** WHAT IS NEEDED **
Go through the data below and gather each line containing "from".

** DATA SHOWN **
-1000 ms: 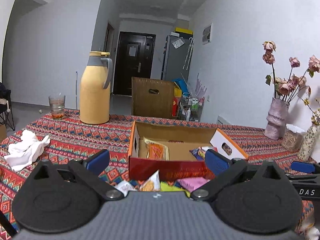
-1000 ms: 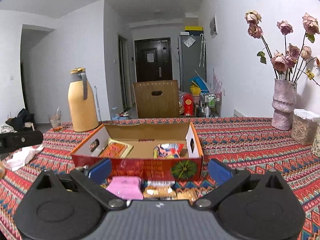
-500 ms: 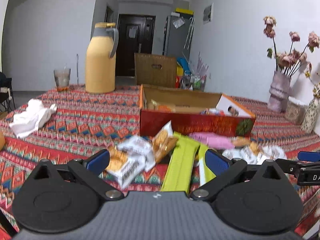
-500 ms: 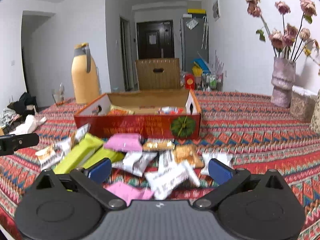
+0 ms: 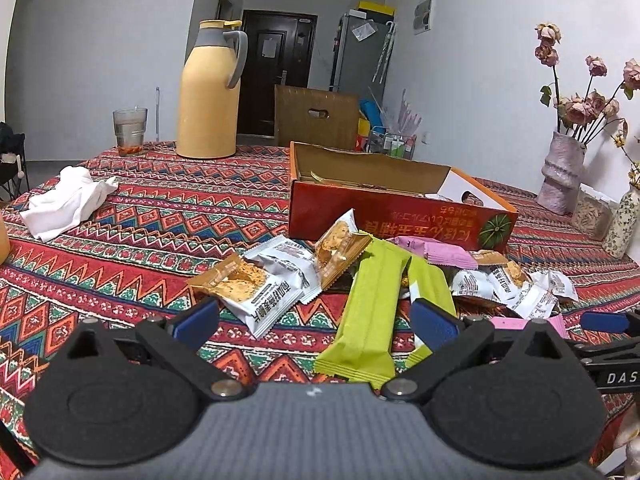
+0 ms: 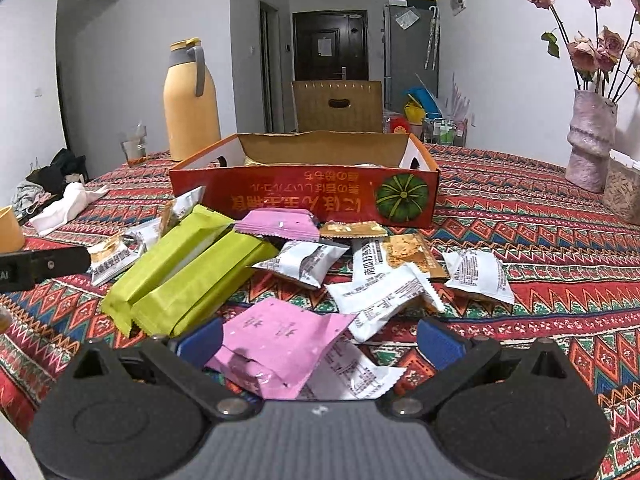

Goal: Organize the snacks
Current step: 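Move both grippers back over the snack pile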

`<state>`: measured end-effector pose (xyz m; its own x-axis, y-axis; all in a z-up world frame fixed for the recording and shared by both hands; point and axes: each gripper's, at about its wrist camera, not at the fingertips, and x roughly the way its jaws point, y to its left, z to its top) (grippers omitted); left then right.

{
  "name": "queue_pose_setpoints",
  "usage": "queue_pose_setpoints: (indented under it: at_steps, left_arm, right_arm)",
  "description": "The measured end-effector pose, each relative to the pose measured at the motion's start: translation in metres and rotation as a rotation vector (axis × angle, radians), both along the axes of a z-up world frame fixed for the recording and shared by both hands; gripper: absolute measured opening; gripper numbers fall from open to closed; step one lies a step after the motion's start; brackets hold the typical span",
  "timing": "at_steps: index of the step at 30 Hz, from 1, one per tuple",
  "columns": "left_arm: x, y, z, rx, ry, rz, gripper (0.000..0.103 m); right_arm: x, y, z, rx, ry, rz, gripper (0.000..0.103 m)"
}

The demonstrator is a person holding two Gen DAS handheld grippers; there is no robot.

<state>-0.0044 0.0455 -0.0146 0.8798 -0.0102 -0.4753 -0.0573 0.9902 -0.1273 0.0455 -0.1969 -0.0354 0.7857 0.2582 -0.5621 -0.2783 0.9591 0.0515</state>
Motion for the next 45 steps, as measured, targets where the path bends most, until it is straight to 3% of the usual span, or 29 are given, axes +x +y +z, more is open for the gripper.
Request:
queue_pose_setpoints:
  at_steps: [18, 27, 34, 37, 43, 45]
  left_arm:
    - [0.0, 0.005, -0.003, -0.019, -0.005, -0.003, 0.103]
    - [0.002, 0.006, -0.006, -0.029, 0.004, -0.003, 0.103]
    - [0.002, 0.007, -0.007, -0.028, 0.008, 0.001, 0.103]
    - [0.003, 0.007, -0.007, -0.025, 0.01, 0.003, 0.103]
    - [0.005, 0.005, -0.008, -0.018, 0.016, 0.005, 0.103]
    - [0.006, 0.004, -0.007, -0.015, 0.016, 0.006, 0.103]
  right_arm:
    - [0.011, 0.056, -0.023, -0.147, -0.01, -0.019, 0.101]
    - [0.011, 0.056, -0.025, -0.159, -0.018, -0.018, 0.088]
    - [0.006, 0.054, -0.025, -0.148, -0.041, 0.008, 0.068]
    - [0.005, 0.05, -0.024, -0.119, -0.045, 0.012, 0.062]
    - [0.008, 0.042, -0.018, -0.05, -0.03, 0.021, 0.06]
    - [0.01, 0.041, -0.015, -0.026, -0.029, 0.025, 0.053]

** RESPONSE TO THE EXERCISE **
  "description": "The measured end-effector pose, each relative to the pose measured at the motion's start: translation in metres and rotation as a rotation vector (axis × angle, radians), both along the axes of a z-up world frame fixed for the recording and shared by both hands; gripper: absolute measured opening; gripper numbers fall from open to closed; step one lies a step after the motion's start; brackets hold the typical span",
  "timing": "at_steps: index of the step at 30 Hz, from 1, one per tuple",

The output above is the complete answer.